Beginning in September, Taylor, a machine learning expert, will spend an eight-month research leave with Google’s AI team in Montreal. He plans to explore machine learning techniques intended to help improve decision-making by the AI systems in anything from Google Maps on your smartphone to smart tractors in the farm field.
Established to help further strengthen Canadian research in AI, Google’s Montreal team began in 2016. The company has since opened a research facility in Toronto.
Taylor studies deep learning, intended to help machines to think and learn more like humans. In Montreal, he plans to combine deep learning methods with reinforcement learning techniques.
Most deep learning systems use supervised learning that gives the machine immediate feedback, he said. Supervised learning helps in solving perception problems that involve sensory information, such as recognizing images, speech or text. Under reinforcement learning, the computer runs through a scenario such as learning to play a game. After being rewarded or penalized for repeated performances, the machine analyzes its experience to make better decisions.
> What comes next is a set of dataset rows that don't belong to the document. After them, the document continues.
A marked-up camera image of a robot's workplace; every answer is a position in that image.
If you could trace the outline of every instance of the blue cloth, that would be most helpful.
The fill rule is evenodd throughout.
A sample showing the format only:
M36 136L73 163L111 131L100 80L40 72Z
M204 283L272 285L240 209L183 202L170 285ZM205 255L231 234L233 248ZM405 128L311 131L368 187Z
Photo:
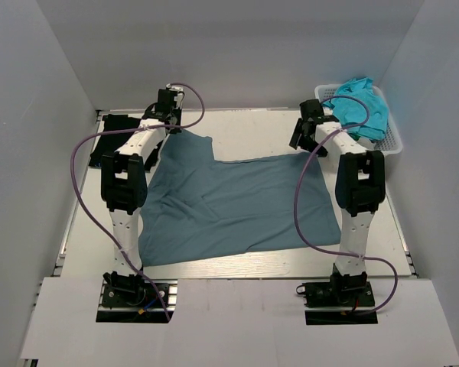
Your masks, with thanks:
M363 136L371 141L383 140L386 137L389 110L384 100L374 95L372 79L351 79L337 89L335 96L338 95L356 97L370 110L369 121L364 126L350 128L347 130L349 134ZM332 99L325 102L324 106L333 109L334 115L340 120L342 126L356 124L366 118L364 108L351 99Z
M305 247L293 199L308 153L249 161L215 161L212 139L170 135L142 207L143 265L165 265L244 252ZM304 234L316 245L340 242L318 162L300 195Z

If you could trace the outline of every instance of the plastic basket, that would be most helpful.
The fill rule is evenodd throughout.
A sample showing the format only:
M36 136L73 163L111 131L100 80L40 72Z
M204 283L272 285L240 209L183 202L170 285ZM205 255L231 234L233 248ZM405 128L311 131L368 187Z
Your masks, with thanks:
M321 101L327 97L333 96L340 85L341 84L324 84L317 86L314 89L314 94L316 98ZM382 99L384 99L387 104L381 89L379 89L377 86L373 86L373 92L376 96L380 96ZM391 112L388 116L388 131L386 132L386 137L384 140L375 143L374 149L381 151L384 155L398 154L403 149L403 144L401 143L401 138L399 137L398 129L396 128L395 121L391 116Z

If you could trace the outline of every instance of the purple cable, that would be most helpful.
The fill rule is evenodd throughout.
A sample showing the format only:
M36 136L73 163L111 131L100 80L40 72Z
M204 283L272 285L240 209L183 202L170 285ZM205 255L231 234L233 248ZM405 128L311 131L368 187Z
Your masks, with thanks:
M182 129L184 129L184 128L189 128L191 126L194 126L194 125L198 124L200 122L200 120L202 120L202 118L204 117L204 114L206 112L206 106L204 105L204 101L202 100L202 97L200 96L200 94L194 88L192 88L191 86L189 86L189 85L187 85L185 83L171 83L171 85L172 86L185 86L186 88L188 88L192 92L194 92L194 94L200 100L200 106L202 108L202 112L200 114L200 117L195 122L192 122L191 124L185 125L185 126L160 124L160 125L151 125L151 126L149 126L147 128L127 128L125 130L115 130L115 131L111 131L111 132L97 132L96 134L92 134L90 136L87 136L86 138L82 139L77 145L75 145L75 148L73 149L73 152L71 153L71 159L70 159L71 181L72 181L72 184L73 184L73 191L75 192L76 198L78 199L78 203L80 204L82 209L85 211L85 214L92 220L92 222L94 222L95 225L97 227L99 227L102 230L102 232L104 232L114 242L116 247L121 252L122 257L124 258L126 264L131 268L131 270L133 270L137 275L141 276L143 279L145 279L147 282L149 282L149 284L151 284L153 289L155 289L155 293L156 293L158 299L161 302L161 307L163 308L163 311L165 312L165 316L167 317L168 321L170 321L170 314L168 313L167 305L163 301L163 297L160 295L160 292L158 291L158 288L157 288L156 284L147 275L145 275L143 273L143 271L137 269L132 264L131 260L129 259L127 254L122 249L122 245L119 243L119 241L116 239L116 237L114 237L114 235L111 232L109 232L109 230L106 227L104 227L95 218L95 216L93 216L93 214L89 211L89 209L86 207L85 203L83 202L82 196L80 194L80 190L78 189L77 176L75 175L75 157L77 156L77 152L78 152L78 150L80 149L80 147L83 144L85 144L90 139L96 138L97 136L124 134L124 133L127 133L127 132L142 132L144 130L153 129L153 128L182 128Z
M342 127L343 130L347 130L348 128L355 128L357 126L363 126L367 123L367 121L369 121L369 117L370 117L370 112L369 112L369 109L367 108L366 104L364 102L362 102L360 99L357 99L357 98L354 98L354 97L351 97L351 96L332 96L332 97L329 97L329 98L325 98L323 101L321 101L321 103L323 102L326 102L326 101L329 101L333 98L347 98L347 99L352 99L353 101L355 102L358 102L365 110L366 110L366 118L364 119L363 122L361 123L358 123L358 124L352 124L352 125L348 125L348 126L344 126ZM363 312L360 312L358 314L362 314L362 315L365 315L365 314L368 314L368 313L373 313L373 312L376 312L378 310L380 310L381 308L383 308L385 305L388 304L388 302L391 301L392 297L394 296L395 292L396 292L396 288L398 287L398 272L396 271L395 267L393 264L391 264L391 262L387 261L386 259L384 258L377 258L377 257L369 257L369 256L361 256L359 254L354 254L352 252L340 252L340 251L331 251L331 250L326 250L324 248L319 248L313 244L311 244L303 235L303 232L301 231L301 228L299 227L299 220L298 220L298 199L299 199L299 191L301 189L301 185L303 183L303 179L304 179L304 175L306 173L306 170L308 169L311 161L313 160L313 158L316 156L318 150L330 139L332 139L332 137L334 137L335 135L339 134L340 133L340 130L335 130L334 132L331 132L329 135L327 135L325 137L325 139L323 139L323 141L321 141L317 147L309 154L309 158L308 160L306 161L306 164L304 165L303 167L303 171L301 172L301 175L299 176L299 180L298 180L298 185L296 186L296 191L295 191L295 195L294 195L294 224L295 224L295 227L296 227L296 230L298 231L298 234L299 234L299 237L301 237L302 241L308 245L309 247L311 247L313 250L316 250L318 252L323 252L324 254L329 254L329 255L336 255L336 256L350 256L351 258L363 258L364 260L370 260L370 261L380 261L380 262L383 262L384 264L388 265L391 270L392 270L392 273L394 274L394 277L395 277L395 280L394 280L394 285L392 286L392 290L391 290L391 293L389 294L389 296L386 298L386 300L384 302L382 302L379 306L377 307L374 307L373 309L371 310L368 310L368 311L363 311Z
Taylor said reinforcement learning might help a smart tractor analyze field conditions to decide when and where to apply fertilizer or water. In health care, this kind of learning might help a computer predict treatment outcomes for patients. He said both kinds of learning are probably needed to help machines mimic the generalist thinking of the human brain. “We are amazing learners. By focusing on just one kind of learning, we’re never going to really narrow the gap between human- and machine-level performance.”
Earlier, Taylor worked with Google in California on a “continuous authentication” project to improve smartphone security. He said many U of G engineering and computing graduates work with Google in California and Kitchener-Waterloo. He called his visiting professorship “an opportunity to strengthen our ties not only in Montreal but with the larger Google organization. It’s also a recognition of Guelph being world-class in AI.”
Taylor is the sole U of G member of the Vector Institute for Artificial Intelligence in Toronto. He’s academic director of NextAI, a Toronto accelerator for AI-enabled ventures. In 2016, he was named as an Azrieli Global Scholar in the Learning in Machines and Brains program run by the Canadian Institute for Advanced Research.